• **INPUT DATA**:
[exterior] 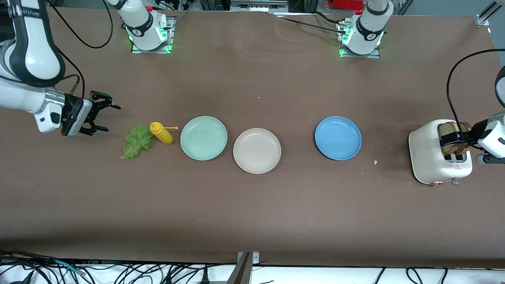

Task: Make sandwich in beige plate with both arms
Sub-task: 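Reach the right gripper to the mustard while the left gripper reaches the toaster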

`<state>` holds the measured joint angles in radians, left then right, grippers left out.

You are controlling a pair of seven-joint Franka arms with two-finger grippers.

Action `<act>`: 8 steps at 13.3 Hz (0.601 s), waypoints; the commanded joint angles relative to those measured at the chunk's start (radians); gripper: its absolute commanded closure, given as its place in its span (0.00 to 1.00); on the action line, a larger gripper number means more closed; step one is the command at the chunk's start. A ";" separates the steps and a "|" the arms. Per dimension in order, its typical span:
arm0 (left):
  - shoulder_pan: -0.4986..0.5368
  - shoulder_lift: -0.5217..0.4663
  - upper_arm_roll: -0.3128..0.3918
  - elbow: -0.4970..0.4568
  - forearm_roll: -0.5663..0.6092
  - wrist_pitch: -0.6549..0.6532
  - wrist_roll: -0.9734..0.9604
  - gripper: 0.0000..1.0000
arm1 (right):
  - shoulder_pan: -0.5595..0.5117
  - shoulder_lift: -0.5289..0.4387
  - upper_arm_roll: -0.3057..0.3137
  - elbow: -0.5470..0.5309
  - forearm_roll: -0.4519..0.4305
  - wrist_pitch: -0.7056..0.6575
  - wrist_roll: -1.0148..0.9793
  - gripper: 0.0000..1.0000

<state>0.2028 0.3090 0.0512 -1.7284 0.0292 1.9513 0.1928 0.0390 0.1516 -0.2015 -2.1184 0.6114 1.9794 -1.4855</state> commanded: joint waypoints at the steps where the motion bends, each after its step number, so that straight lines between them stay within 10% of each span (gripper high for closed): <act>1: 0.010 -0.001 -0.008 -0.051 0.014 0.061 0.019 0.00 | -0.062 0.156 -0.010 0.015 0.244 -0.010 -0.449 0.00; 4: 0.017 0.010 -0.007 -0.051 0.014 0.066 0.019 0.04 | -0.082 0.252 -0.009 0.049 0.306 -0.088 -0.588 0.00; 8: 0.035 0.016 -0.004 -0.054 0.018 0.058 0.016 0.60 | -0.085 0.399 -0.006 0.176 0.417 -0.259 -0.728 0.00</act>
<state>0.2127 0.3255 0.0532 -1.7760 0.0292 2.0043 0.1929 -0.0391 0.4668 -0.2099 -2.0313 0.9682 1.8110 -2.1498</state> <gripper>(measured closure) 0.238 0.000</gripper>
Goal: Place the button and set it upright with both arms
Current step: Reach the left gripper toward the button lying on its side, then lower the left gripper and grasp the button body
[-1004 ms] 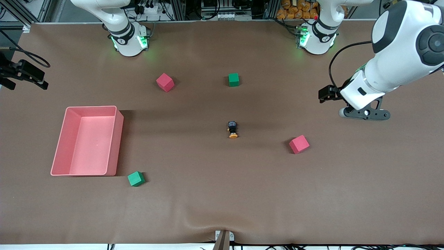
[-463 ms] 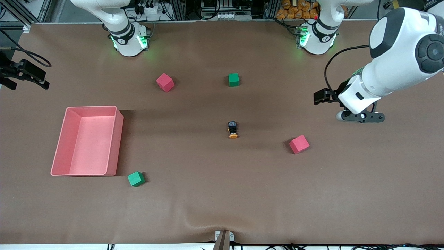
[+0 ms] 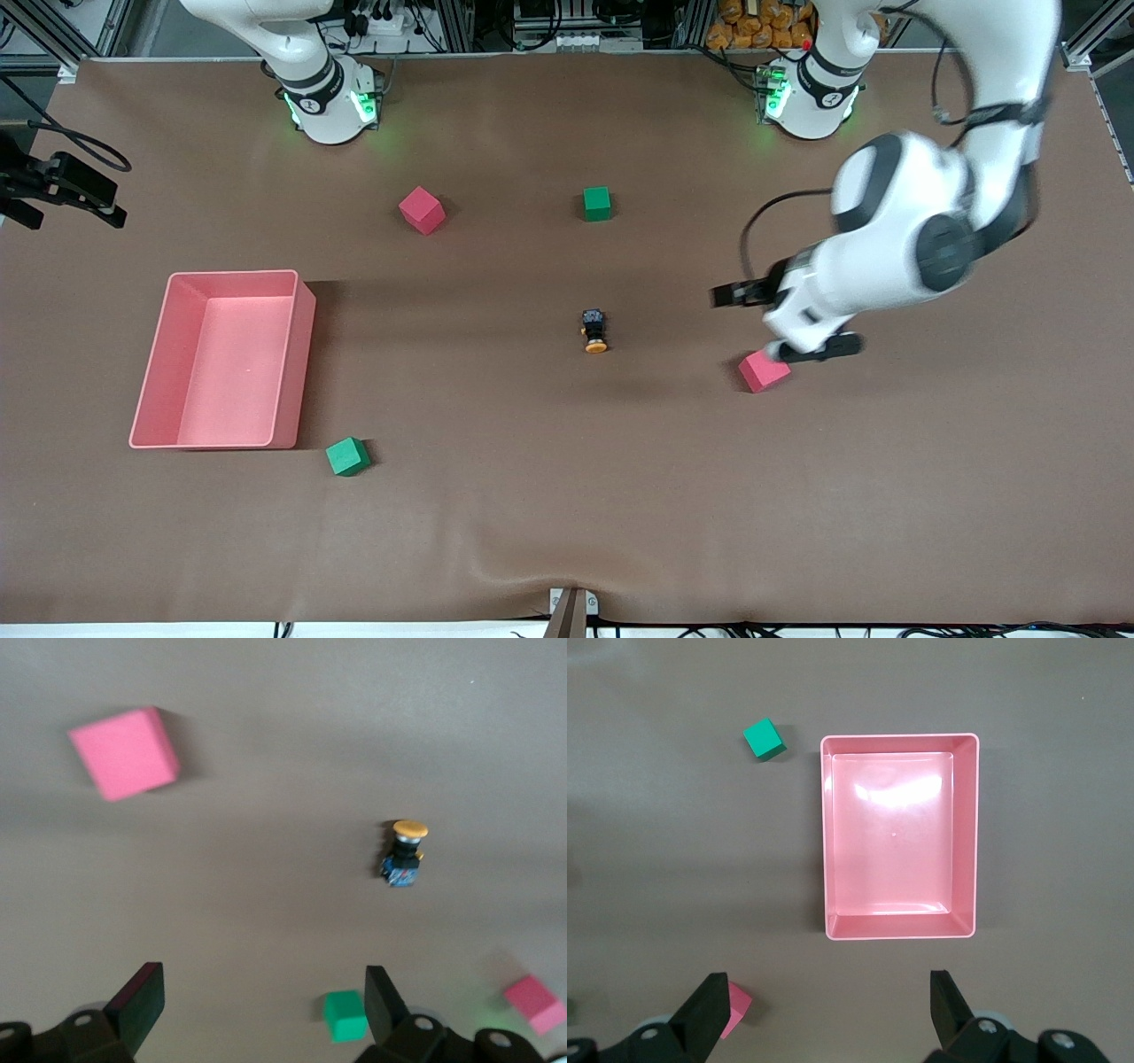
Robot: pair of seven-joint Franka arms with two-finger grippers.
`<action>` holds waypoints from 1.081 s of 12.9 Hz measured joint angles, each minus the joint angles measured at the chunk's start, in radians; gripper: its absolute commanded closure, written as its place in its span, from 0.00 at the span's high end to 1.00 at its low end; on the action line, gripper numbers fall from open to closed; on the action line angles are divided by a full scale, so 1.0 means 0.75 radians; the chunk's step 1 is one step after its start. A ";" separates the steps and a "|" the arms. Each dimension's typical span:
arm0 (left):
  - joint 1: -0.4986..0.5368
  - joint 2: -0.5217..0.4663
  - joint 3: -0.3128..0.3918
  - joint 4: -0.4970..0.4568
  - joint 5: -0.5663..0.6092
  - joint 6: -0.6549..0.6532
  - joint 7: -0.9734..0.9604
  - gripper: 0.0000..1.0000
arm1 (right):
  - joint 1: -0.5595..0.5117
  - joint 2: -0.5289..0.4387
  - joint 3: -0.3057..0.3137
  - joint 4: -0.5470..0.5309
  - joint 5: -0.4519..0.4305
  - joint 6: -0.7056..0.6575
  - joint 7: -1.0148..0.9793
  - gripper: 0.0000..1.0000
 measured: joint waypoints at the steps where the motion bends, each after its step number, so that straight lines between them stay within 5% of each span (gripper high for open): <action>1: -0.045 0.072 -0.001 0.050 0.000 0.009 -0.060 1.00 | -0.006 0.000 0.002 0.000 0.000 0.000 0.000 1.00; 6: -0.205 0.389 -0.002 0.282 0.000 0.133 -0.214 1.00 | -0.035 0.001 0.029 0.000 0.001 -0.001 -0.002 1.00; 14: -0.340 0.545 0.002 0.318 0.000 0.237 -0.172 1.00 | -0.035 0.001 0.031 0.000 0.001 -0.001 -0.003 1.00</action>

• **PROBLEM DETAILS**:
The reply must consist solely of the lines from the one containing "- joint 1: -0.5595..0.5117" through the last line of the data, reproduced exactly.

• **SOLUTION TO THIS PROBLEM**:
  - joint 1: -0.5595..0.5117
  - joint 2: -0.5289..0.4387
  - joint 3: -0.3057..0.3137
  - joint 4: -0.5470..0.5309
  - joint 5: -0.4519..0.4305
  - joint 6: -0.7056..0.6575
  - joint 7: -1.0148..0.9793
  - gripper: 0.0000..1.0000
 measured: joint waypoints at the steps where the motion bends, each after its step number, so that straight lines between them stay within 5% of each span (gripper high for open): <action>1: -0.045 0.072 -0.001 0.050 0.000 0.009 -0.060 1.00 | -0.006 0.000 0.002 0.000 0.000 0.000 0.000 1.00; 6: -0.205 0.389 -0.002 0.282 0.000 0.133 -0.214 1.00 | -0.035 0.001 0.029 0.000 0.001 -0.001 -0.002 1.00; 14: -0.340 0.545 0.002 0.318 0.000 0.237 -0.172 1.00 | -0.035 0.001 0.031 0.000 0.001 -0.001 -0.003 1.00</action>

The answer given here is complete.